In a medical first, brain implant allows paralyzed man to feel again
University of Pittsburgh Medical Center researcher Robert Gaunt touches the finger of a robotic arm, causing Nathan Copeland, who has paralysis in all four limbs, to feel that sensation in his own finger. (UPMC/Pitt Health Sciences)
By Amy Ellis Nutt
October 13 at 3:45 PM
For the first time, scientists have helped a paralyzed man experience the sense of touch in his mind-controlled robotic arm.

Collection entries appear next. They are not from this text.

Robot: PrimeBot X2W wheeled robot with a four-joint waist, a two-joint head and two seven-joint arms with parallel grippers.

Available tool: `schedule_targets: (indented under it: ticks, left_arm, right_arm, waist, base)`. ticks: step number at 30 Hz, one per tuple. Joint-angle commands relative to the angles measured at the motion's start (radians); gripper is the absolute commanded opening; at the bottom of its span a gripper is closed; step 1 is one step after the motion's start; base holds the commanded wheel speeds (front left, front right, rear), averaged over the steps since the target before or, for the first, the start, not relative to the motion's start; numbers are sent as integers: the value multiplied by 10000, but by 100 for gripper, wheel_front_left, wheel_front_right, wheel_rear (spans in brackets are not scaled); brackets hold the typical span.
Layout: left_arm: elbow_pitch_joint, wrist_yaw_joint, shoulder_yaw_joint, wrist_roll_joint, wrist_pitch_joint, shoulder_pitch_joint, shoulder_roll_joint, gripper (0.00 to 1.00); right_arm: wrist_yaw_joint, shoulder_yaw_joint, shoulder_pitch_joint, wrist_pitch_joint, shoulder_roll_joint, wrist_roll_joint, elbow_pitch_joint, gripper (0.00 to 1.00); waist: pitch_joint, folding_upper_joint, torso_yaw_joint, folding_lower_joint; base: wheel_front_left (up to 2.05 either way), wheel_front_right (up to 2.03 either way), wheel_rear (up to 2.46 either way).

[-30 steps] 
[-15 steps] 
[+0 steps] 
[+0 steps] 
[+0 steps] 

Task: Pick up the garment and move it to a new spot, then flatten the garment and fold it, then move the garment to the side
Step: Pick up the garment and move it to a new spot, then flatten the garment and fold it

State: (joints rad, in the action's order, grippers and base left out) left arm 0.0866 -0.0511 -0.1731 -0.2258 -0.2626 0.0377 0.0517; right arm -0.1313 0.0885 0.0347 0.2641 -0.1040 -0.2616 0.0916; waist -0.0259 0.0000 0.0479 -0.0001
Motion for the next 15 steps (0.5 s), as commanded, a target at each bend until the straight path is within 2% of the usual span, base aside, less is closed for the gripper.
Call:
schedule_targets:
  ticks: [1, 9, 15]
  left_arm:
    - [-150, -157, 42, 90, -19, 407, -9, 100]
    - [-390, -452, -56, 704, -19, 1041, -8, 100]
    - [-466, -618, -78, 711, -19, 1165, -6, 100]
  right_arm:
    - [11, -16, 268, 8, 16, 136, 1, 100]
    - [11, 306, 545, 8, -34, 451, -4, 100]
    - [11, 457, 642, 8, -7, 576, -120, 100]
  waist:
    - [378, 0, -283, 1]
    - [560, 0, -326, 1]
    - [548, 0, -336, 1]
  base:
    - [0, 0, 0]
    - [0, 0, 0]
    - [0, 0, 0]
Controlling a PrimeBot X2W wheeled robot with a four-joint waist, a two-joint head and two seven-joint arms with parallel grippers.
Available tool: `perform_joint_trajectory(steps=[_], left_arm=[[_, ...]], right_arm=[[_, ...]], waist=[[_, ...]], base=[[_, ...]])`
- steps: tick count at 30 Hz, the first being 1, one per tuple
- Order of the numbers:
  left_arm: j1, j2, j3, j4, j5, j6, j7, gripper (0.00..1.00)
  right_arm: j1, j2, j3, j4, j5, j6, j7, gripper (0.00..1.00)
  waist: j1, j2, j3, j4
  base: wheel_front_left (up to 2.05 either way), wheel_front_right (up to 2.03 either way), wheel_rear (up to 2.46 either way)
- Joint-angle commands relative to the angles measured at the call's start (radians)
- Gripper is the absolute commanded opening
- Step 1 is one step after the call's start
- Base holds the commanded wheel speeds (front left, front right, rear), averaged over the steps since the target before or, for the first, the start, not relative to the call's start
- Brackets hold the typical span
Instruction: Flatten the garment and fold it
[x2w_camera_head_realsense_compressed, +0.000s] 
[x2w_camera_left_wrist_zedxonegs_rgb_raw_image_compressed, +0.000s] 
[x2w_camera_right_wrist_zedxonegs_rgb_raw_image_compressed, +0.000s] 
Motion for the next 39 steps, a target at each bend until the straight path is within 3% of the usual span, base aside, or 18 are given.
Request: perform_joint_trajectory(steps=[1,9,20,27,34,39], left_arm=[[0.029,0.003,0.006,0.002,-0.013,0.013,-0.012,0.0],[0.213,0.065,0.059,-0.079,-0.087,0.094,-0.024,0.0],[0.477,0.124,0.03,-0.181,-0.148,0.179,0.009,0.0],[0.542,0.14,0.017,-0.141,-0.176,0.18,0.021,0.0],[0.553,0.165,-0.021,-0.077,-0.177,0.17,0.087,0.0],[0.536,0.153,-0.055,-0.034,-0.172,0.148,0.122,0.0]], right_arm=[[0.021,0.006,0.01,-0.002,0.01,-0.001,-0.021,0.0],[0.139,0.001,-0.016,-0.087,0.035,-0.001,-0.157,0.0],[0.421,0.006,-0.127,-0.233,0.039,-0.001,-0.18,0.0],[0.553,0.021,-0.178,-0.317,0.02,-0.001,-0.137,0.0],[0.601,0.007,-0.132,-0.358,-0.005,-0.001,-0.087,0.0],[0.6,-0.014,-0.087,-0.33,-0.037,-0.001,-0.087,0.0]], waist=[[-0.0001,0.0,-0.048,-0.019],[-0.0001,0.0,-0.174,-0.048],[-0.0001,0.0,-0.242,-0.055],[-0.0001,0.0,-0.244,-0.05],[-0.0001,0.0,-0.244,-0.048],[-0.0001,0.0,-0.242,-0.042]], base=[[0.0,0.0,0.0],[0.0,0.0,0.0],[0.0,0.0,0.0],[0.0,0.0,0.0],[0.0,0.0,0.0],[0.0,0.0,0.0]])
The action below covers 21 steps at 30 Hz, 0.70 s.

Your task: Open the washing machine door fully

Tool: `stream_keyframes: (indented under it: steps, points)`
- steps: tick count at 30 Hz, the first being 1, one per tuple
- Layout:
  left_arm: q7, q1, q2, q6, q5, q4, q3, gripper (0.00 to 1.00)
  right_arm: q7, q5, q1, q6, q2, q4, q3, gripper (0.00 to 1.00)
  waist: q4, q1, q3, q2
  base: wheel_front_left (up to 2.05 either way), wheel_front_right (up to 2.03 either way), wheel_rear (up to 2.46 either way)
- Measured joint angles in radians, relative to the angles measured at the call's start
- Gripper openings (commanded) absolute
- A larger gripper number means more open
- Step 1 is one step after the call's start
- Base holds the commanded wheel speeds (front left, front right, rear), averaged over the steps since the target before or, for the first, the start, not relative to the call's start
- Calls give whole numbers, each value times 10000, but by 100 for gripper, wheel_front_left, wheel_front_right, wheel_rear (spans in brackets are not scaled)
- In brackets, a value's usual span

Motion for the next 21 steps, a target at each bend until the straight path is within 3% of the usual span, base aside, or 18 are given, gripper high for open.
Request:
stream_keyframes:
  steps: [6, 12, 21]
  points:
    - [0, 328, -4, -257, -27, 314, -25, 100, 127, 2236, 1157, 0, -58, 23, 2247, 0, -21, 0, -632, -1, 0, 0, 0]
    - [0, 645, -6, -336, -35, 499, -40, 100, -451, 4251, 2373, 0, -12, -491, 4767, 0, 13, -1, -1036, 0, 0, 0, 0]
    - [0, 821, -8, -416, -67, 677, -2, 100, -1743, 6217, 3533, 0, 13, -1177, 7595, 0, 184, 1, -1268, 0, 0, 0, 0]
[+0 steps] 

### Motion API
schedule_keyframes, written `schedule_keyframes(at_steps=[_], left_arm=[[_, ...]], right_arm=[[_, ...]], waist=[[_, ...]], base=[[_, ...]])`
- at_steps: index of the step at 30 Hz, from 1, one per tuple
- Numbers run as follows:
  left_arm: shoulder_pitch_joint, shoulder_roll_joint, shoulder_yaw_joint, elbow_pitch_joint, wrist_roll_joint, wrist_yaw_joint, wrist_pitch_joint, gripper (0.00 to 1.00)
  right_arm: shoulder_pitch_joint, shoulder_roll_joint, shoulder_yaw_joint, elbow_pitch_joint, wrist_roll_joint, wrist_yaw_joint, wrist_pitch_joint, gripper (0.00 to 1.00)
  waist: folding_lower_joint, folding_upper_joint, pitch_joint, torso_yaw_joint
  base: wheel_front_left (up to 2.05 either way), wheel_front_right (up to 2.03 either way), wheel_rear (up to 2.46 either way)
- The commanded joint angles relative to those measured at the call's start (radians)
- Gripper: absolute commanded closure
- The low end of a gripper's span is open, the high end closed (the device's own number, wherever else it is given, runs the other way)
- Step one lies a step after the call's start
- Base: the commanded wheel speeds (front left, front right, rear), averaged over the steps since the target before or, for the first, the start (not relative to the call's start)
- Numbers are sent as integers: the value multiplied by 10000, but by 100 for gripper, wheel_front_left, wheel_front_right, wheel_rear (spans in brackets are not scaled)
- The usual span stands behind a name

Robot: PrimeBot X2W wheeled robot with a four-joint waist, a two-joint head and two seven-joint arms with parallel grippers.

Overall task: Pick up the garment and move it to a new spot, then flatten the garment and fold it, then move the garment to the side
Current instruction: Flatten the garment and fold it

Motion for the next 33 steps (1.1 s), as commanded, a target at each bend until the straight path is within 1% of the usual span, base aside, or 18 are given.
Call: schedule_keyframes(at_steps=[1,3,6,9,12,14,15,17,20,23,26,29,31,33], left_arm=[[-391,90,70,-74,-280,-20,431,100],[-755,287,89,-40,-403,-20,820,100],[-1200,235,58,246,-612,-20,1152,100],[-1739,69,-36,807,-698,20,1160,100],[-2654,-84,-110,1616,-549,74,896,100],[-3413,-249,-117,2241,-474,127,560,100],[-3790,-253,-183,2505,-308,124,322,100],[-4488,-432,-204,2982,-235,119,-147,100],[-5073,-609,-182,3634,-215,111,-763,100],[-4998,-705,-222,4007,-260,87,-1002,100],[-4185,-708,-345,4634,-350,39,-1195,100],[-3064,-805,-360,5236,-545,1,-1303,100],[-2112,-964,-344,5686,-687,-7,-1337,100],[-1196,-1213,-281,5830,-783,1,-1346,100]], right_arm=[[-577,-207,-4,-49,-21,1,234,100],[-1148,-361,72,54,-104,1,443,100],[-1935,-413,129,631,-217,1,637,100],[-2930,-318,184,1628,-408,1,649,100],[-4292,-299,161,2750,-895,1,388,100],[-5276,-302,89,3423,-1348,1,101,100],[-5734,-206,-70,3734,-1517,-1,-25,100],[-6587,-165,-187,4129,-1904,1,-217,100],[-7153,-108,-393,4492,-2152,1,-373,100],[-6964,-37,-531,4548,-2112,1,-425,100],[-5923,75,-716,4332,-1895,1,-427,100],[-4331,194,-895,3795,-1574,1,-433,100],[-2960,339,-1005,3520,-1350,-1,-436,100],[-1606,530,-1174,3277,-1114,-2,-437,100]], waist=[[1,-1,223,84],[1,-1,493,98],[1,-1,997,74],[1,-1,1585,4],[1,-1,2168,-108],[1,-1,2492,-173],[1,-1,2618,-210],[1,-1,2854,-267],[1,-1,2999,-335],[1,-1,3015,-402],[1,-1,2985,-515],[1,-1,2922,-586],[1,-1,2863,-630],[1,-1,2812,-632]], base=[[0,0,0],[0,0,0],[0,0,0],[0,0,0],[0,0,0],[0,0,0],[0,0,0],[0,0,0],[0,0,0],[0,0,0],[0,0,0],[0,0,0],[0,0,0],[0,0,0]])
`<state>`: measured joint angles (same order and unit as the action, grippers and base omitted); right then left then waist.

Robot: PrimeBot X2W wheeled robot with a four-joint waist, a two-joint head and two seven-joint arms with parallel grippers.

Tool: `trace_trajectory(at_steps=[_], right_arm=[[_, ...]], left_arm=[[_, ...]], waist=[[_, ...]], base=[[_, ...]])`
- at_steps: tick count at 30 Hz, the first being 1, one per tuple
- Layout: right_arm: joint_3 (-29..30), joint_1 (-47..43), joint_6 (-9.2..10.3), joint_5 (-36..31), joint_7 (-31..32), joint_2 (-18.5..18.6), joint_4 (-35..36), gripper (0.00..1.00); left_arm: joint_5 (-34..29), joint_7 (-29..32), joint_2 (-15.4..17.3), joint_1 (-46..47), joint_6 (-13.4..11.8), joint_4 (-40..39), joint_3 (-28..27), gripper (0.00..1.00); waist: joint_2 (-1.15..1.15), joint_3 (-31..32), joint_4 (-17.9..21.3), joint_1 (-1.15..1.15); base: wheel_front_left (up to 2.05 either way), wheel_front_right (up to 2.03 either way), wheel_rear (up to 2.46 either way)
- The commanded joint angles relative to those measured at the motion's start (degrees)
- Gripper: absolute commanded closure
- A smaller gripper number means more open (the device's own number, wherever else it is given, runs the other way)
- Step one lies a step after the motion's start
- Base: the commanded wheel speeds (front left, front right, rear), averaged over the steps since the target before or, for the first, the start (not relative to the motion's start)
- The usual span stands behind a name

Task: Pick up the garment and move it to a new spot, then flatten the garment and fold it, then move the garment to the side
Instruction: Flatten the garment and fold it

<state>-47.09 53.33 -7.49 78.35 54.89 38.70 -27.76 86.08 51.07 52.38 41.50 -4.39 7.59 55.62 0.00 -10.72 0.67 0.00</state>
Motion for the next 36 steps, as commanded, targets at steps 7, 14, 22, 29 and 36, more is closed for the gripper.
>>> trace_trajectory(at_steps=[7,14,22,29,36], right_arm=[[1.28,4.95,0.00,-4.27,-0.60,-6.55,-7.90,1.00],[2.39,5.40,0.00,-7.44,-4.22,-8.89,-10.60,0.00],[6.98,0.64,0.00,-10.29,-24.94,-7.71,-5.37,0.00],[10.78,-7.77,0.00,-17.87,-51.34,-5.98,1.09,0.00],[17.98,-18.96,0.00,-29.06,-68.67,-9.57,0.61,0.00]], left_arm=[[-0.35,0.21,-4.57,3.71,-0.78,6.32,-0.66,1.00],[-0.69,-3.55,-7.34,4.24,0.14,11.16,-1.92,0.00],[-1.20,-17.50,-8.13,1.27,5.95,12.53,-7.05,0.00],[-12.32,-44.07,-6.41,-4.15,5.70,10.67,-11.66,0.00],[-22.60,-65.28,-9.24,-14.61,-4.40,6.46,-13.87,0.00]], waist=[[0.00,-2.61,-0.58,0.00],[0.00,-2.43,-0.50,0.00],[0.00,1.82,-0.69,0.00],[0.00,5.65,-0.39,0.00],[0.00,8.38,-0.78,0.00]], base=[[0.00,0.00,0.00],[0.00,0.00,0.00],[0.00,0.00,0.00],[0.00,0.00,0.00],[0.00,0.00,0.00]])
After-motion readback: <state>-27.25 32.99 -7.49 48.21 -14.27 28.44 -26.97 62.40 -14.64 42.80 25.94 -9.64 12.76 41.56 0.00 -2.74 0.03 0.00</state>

For the cutting-edge experiment, a collaboration between the University of Pittsburgh and the University of Pittsburgh Medical Center, electrodes smaller than a grain of sand were implanted in the sensory cortex of the man's brain. The electrodes received signals from a robot arm. When a researcher pressed the fingers of the prosthesis, the man felt the pressure in the fingers of his paralyzed right hand, effectively bypassing his damaged spinal cord.
The results of the experiment, which have been repeated over several months with 30-year-old Nathan Copeland, offer a breakthrough in the restoration of a critical function in people with paralyzed limbs: the ability not just to move those limbs, but to feel them.
The experiment with Copeland was a featured stop Thursday when President Obama visited Pittsburgh for a White House Frontiers Conference on advances in science, medicine and technology. The researchers described how neuroscience has been able to build a technology where simply imagining a motion translates into motion, in this case a robotic arm.